Commentaire "A Dry White Season" P.222
Commentaire de texte : Commentaire "A Dry White Season" P.222. Recherche parmi 300 000+ dissertationsPar pablito1308 • 6 Novembre 2016 • Commentaire de texte • 417 Mots (2 Pages) • 642 Vues
The passage I was given is located in the fifth chapter of book 3. It occurs just after the dialogue between Ben and the professor Johnson Seroke about how much we do really know about the others. In this passage there is no dialogue, but only the narrator denouncing the numerous threats and forms of intimidation of the corrupted society on Ben’s life. To intimidate means to frighten or threaten someone, usually in order to persuade him or her to do something.

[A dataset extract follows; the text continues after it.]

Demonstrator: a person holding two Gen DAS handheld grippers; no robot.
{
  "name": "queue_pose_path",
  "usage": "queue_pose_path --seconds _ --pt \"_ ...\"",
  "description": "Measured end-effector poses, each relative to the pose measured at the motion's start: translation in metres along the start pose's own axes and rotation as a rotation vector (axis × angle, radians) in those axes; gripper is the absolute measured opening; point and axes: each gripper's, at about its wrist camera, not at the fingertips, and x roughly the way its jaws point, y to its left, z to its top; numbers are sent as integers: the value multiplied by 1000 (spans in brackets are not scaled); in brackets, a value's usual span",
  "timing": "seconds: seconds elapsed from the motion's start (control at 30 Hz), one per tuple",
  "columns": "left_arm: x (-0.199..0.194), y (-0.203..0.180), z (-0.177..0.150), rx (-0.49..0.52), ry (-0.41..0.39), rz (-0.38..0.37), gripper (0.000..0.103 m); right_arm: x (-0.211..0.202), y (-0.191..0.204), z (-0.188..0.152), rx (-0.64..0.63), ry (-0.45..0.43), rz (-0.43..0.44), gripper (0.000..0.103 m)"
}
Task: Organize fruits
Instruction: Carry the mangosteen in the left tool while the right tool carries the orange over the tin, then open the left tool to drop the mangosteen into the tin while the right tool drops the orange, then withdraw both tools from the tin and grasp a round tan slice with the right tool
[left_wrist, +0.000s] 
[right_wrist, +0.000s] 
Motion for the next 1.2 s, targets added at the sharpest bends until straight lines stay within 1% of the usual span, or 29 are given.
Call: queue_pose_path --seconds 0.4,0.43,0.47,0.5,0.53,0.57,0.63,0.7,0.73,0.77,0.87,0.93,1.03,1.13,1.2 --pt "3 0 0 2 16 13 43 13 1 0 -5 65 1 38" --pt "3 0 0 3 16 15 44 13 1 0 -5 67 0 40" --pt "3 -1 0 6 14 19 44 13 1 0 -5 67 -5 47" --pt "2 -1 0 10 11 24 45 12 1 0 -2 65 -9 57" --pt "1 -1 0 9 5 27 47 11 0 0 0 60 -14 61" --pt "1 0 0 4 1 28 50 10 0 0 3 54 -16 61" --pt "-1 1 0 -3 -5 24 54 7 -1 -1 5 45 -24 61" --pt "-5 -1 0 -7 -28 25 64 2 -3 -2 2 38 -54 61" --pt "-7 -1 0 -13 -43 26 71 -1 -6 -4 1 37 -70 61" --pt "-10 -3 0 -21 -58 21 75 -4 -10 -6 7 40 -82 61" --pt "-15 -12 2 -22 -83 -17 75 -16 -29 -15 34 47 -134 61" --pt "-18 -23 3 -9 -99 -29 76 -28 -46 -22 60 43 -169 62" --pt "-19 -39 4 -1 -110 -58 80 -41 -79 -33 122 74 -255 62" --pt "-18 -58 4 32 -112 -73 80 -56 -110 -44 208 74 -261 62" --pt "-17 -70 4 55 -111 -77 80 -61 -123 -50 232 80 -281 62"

In the first lines, the narrator explains that Ben feels monitored. In fact, there is a certain “awareness of being surveyed” (l.1); even going shopping in a supermarket on a Saturday isn’t privy anymore, because you could easily recognize the agents spying in the crowd. He affirms you could expect these men anywhere, even in a church (l.10), which proves how far they are capable of going to keep an eye on you. The Special Branch seems to control everything; they check Ben’s letters in his mailbox before he reads them, “nothing was private to them,” he says. And they wouldn’t even be discreet, because they leave evidences on purpose so you know they have an eye on you. Ben reacted to all those acts by depression, worry, doubt and uncertainty. It provoked tensions and quarrels with external persons.
According to Ben, those people try to intimidate you so you learn to live with them. In fact, you become so terrified that you wouldn’t dare to do any foolish act, that’s what he meant, you live by their rules. Finding a hammer-and-sickle painted on your home door or your four tires flat were other technics of intimidation. They would even call you anonymously at 3 o’clock in a morning to drive you crazy. How can you live peacefully with such an omnipresence of fear? But for Ben, the straw that broke the camel is when he found the slogans on the blackboard of his classroom. At that moment, his image has changed; even another teacher said, “How can a teacher expect his pupils to look up to him unless his own conduct is beyond reproach” (last line).
To conclude, we discover in this passage the different technics of intimidation and threat used by the corrupted society in this passage. We also learned how did Ben manage all this pressure and how he reacted to the humiliation he was confronted to.